申告や納付ができなかった場合、未分割の申告であっても、「加算税」「延滞税」というペナルティーが課せられます。
加算税は無申告だと、本来納めるべきだった税額に対して15〜20%(税務署から指摘される前に、自主的に納付した場合は軽減)の割合で課されます。延滞税は、納税が遅れた日数分だけ課されていき、税率は年率7.3%(2ヶ月を経過した日以降は,原則として年14.6%)となっています。
【後々に特例制度を適用させるための手続き】
一旦未分割の申告を行って、遺産分割協議完了後に配偶者の税額軽減などの特例を適用させたい場合、「申告期限後3年以内の分割見込書」を最初の申告時に提出する必要があります。

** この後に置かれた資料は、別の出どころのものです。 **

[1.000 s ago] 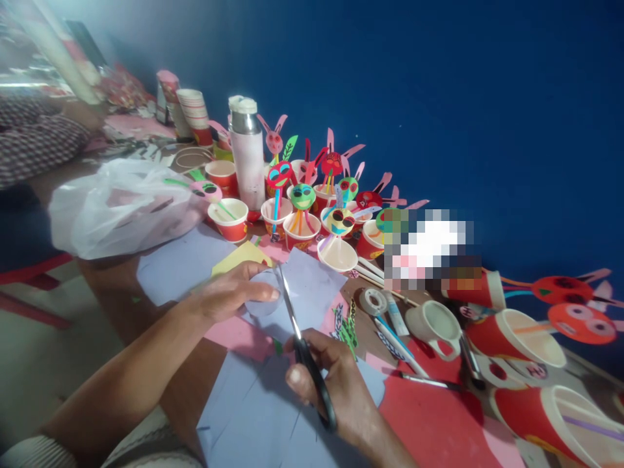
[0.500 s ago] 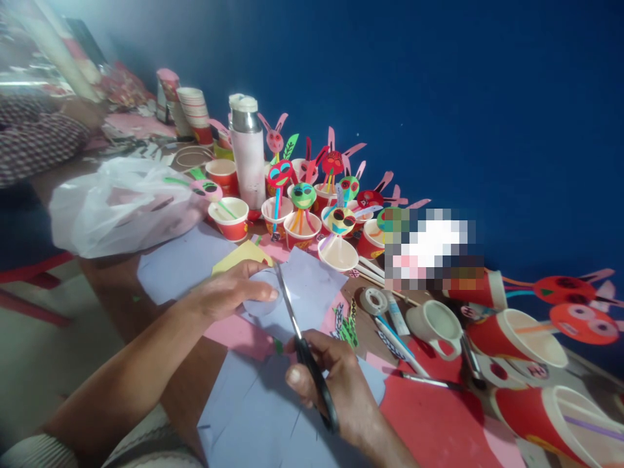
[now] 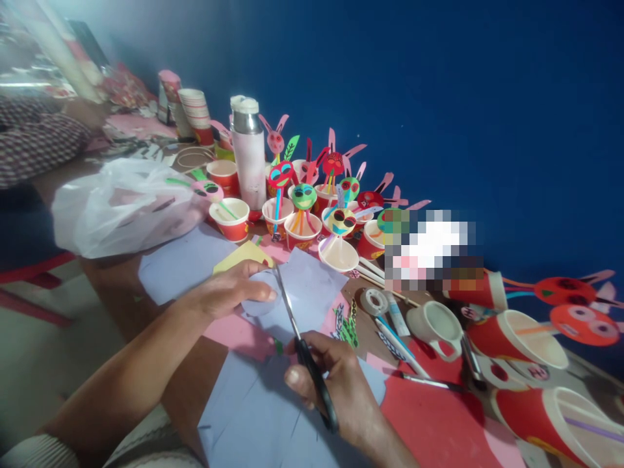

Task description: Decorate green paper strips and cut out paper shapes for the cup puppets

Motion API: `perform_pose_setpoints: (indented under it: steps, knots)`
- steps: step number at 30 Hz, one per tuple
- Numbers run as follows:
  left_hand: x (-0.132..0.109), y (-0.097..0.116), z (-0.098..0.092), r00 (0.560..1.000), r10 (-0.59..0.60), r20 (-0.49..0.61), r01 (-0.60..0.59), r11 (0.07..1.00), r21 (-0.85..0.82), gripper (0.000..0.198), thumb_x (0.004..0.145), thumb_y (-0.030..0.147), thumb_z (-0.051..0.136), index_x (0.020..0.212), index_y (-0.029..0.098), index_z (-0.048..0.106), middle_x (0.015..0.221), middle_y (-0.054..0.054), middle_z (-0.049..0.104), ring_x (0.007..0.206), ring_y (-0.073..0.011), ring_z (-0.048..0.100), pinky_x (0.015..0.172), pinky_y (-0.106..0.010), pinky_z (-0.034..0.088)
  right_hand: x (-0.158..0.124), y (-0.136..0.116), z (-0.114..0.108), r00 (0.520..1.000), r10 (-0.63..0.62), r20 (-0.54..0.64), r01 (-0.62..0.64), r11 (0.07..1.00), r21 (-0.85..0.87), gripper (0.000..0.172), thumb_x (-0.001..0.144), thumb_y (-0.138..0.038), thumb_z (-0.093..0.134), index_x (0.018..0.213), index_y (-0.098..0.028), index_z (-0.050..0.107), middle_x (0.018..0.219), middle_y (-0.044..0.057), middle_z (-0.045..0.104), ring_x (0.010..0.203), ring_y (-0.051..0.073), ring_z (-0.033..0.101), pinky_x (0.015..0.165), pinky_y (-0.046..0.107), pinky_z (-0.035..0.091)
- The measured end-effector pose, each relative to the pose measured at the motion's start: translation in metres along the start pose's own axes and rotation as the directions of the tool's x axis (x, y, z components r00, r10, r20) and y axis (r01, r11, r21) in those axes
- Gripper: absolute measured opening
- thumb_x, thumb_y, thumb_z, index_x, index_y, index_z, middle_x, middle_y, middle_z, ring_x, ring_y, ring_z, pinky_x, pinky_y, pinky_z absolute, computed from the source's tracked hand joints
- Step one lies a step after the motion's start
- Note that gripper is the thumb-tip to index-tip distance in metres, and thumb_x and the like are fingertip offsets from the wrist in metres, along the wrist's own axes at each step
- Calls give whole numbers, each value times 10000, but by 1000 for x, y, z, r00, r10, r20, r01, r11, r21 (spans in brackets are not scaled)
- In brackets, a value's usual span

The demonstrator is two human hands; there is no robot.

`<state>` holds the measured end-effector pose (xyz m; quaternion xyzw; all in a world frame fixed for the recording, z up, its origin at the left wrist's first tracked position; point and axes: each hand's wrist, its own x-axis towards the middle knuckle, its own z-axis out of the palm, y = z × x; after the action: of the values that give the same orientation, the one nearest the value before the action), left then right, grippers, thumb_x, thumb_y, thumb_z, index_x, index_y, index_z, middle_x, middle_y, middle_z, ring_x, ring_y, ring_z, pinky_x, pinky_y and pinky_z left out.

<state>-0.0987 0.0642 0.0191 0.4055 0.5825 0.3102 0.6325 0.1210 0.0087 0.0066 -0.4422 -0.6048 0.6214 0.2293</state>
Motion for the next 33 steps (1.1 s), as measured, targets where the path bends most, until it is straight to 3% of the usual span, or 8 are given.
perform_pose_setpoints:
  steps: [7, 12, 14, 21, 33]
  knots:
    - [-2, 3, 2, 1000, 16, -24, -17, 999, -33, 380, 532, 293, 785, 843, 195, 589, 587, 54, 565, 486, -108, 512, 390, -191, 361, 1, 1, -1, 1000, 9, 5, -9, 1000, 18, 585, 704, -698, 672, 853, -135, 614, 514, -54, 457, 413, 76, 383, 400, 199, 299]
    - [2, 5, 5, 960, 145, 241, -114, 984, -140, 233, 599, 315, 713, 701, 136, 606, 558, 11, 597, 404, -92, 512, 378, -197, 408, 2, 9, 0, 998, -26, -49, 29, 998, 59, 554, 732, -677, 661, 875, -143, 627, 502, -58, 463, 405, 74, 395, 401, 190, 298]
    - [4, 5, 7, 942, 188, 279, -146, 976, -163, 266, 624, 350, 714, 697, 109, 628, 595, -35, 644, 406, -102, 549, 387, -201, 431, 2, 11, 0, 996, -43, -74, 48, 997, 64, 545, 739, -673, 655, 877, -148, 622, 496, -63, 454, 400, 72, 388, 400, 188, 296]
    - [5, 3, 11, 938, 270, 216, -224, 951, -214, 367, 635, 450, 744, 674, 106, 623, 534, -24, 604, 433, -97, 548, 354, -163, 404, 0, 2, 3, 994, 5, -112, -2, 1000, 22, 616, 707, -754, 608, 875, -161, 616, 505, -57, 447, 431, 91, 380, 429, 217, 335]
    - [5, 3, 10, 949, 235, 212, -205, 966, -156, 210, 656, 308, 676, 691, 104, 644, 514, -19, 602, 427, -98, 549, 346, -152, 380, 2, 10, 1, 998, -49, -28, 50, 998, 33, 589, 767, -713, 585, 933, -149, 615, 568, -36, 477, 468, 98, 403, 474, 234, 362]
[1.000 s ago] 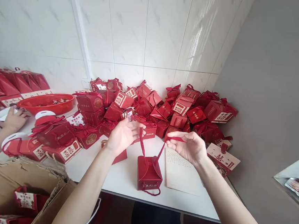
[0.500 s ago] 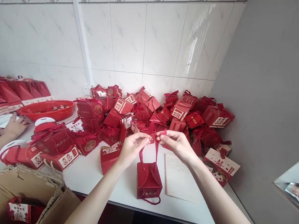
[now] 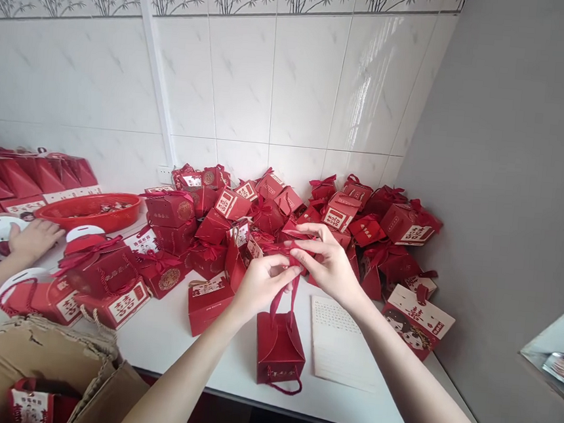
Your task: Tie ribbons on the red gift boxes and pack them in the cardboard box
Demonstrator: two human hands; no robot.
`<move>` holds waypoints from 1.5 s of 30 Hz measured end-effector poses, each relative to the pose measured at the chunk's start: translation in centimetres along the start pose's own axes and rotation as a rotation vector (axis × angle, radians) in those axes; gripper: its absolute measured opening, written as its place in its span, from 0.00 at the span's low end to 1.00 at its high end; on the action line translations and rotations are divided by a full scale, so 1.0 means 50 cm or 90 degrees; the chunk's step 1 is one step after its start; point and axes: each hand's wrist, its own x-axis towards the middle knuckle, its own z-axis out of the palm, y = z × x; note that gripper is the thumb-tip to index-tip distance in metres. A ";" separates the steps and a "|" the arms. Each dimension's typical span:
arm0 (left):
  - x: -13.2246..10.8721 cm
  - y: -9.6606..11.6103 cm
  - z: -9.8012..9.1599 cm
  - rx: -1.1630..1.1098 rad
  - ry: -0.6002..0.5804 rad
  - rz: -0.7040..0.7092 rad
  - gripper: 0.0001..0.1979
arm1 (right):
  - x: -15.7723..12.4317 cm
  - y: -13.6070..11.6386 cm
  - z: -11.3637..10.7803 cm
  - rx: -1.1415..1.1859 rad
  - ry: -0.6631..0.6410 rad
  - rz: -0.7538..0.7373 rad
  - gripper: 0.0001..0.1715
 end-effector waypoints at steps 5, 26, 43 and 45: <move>-0.005 -0.005 -0.008 -0.039 0.015 0.010 0.12 | -0.018 0.010 0.008 0.065 0.006 0.170 0.30; -0.006 -0.024 -0.021 -0.156 -0.023 0.058 0.12 | -0.082 0.015 0.041 0.304 -0.118 0.167 0.11; -0.022 -0.029 -0.015 -0.070 -0.045 0.082 0.11 | -0.096 0.022 0.065 -0.113 -0.078 0.098 0.10; -0.023 -0.035 -0.011 -0.086 -0.038 0.084 0.12 | -0.099 0.019 0.061 -0.109 -0.066 0.095 0.09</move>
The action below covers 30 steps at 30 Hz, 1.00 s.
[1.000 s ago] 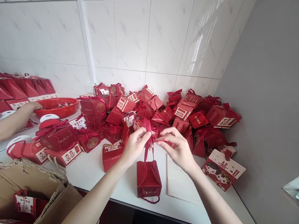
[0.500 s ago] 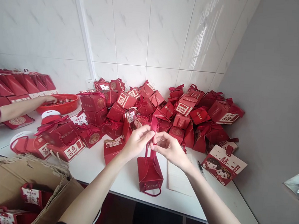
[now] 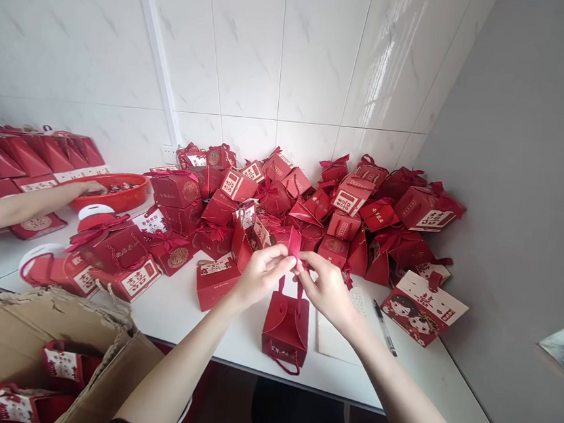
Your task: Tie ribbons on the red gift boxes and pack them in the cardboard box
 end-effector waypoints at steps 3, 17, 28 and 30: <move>-0.003 -0.007 0.003 -0.006 0.011 0.011 0.12 | -0.008 -0.004 -0.014 0.005 0.020 0.009 0.08; -0.017 -0.062 0.058 -0.334 0.244 -0.032 0.06 | -0.022 -0.006 -0.019 0.148 0.253 0.213 0.21; -0.070 -0.107 0.013 -0.421 0.454 -0.154 0.06 | -0.108 0.034 -0.066 0.091 0.377 0.332 0.17; -0.085 -0.124 -0.009 -0.411 0.499 -0.175 0.07 | -0.135 0.042 -0.071 0.051 0.373 0.364 0.17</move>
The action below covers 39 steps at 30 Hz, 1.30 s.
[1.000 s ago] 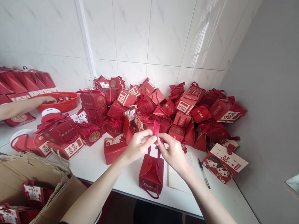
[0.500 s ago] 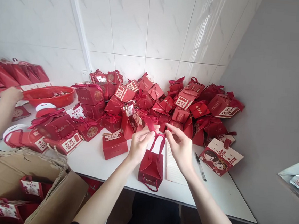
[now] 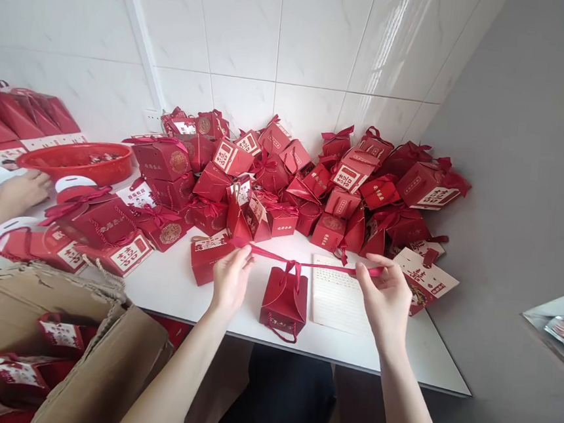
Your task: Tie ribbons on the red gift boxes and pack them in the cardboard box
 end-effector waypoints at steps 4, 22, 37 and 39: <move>0.019 -0.001 -0.081 0.105 0.063 -0.005 0.09 | -0.023 0.049 -0.049 -0.112 -0.022 0.061 0.19; 0.008 -0.002 -0.081 0.748 -0.465 0.003 0.16 | -0.044 0.075 0.040 -0.166 -0.548 0.055 0.27; 0.014 -0.023 -0.122 0.405 -0.471 -0.370 0.19 | -0.058 0.119 0.031 0.107 -0.563 0.256 0.24; 0.017 -0.030 -0.134 0.390 -0.442 -0.352 0.19 | -0.060 0.129 0.030 0.113 -0.554 0.248 0.25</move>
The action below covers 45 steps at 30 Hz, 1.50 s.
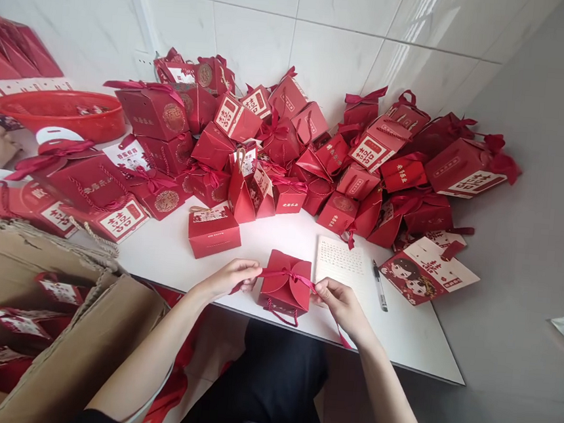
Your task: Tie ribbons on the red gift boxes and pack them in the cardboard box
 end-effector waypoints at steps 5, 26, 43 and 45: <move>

この書面には、遺産が分割されないわけや、今後の分割の見込み、適用を受けたい特例を記入し、所轄の税務署に申請します。これにより、期限後に遺産分割がなされた場合であっても3年以内であれば、特例の適用を受けられるようになります。
ただし、再度の申告は遺産分割が正式に完了した日の翌日から4カ月以内にしなければなりません。
なお、申告期限から3年経過しても、まだ遺産分割がまとまらない場合には、申告期限後3年が経った日の翌日から2ヶ月以内に「遺産が未分割であることについてやむを得ない事由がある旨の承認申請書」を税務署に提出し、税務署長から承認を受けられれば、その後で遺産分割が整ってからでも相続税の控除特例を適用することができます。
裁判で争ったりしている場合は、3年経っても遺産分割が終わらない可能性もあるので、こうした手続きがあることは覚えておきましょう。
【相続を円滑にする遺言書の大切さ】
ここまで読むと、遺産分割協議が長引くと、如何に相続人にとって不利益になるかがわかったかと思います。
遺産分割が成立していれば、配偶者の税額軽減、小規模宅地等の特例を使うことで税額控除の効果が大きく、未分割で申告する場合に比べて、納税負担は軽くなるでしょう。
また、もし相続税が高額になってもいくらでも対策のしようがあります。相続した土地や家屋を売却して納税資金を確保したり、また、土地や建物を担保に金融機関から一時的に融資を受けることも可能だからです。
よって、相続人同士でよく話し合って、できる限り相続税の申告期限内に遺産分割協議を完了させておくことが非常に重要だと言えるでしょう。
一番の方法は被相続人が遺言書を残しておくことです。
遺言書を残す理由は、遺族間でのもめごとを回避し、遺産相続が円滑に行われるためです。遺言書がない場合は法定相続人全員が集まって遺産分割協議をしますが、いくら法律で配分割合が決められていても、争いになってしまうケースもあります。
遺言書を残せば、何を誰にどの割合で相続させるか遺言者が決めることができるので、相続人も納得しやすく、無駄な争いを避けられます。遺産分割協議をしなくて良い分、相続手続きの負担も減り、スムーズに進みます。
遺言書は「お金持ちのもの」と考える方がもいますが、実際はそうではなくて、遺された家族が困らないようにするものなのです。
今では民法改正で、自筆証書遺言の要件が緩和されたり、遺言書作成のハードルも下がりました。よって、それでも難しいと感じる場合、税理士のサポートを受けての作成もできるので、一度検討してみてください。
【まとめ】
相続税の申告期限内に遺産分割が終わらないと、様々なリスクが生じます。相続開始から10ヵ月以内に完了すれば良いですが、確実な方法としてはやはり遺言書の作成をお勧めいたします。